Copy out only those lines running from the line with "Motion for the" to the end of the listing, keeping each one exactly as it is.
┄┄┄┄┄┄┄┄┄┄┄┄┄┄┄┄┄┄┄┄
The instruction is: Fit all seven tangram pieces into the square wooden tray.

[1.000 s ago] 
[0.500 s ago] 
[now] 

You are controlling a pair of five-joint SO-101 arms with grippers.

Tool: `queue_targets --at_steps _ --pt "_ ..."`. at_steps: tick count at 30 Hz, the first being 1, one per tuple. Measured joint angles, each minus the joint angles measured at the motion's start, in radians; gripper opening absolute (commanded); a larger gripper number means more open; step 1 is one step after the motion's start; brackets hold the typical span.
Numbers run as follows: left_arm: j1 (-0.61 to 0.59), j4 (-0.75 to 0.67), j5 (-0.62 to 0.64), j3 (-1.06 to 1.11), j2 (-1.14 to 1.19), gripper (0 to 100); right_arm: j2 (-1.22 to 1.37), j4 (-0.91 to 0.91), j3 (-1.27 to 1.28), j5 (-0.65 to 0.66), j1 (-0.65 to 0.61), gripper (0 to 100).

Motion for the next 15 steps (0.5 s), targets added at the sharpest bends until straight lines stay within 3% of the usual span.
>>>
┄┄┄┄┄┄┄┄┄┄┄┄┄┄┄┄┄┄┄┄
Exercise result:
Motion for the next 15 steps (0.5 s), targets added at the sharpest bends until straight lines stay within 3% of the usual span.
>>>

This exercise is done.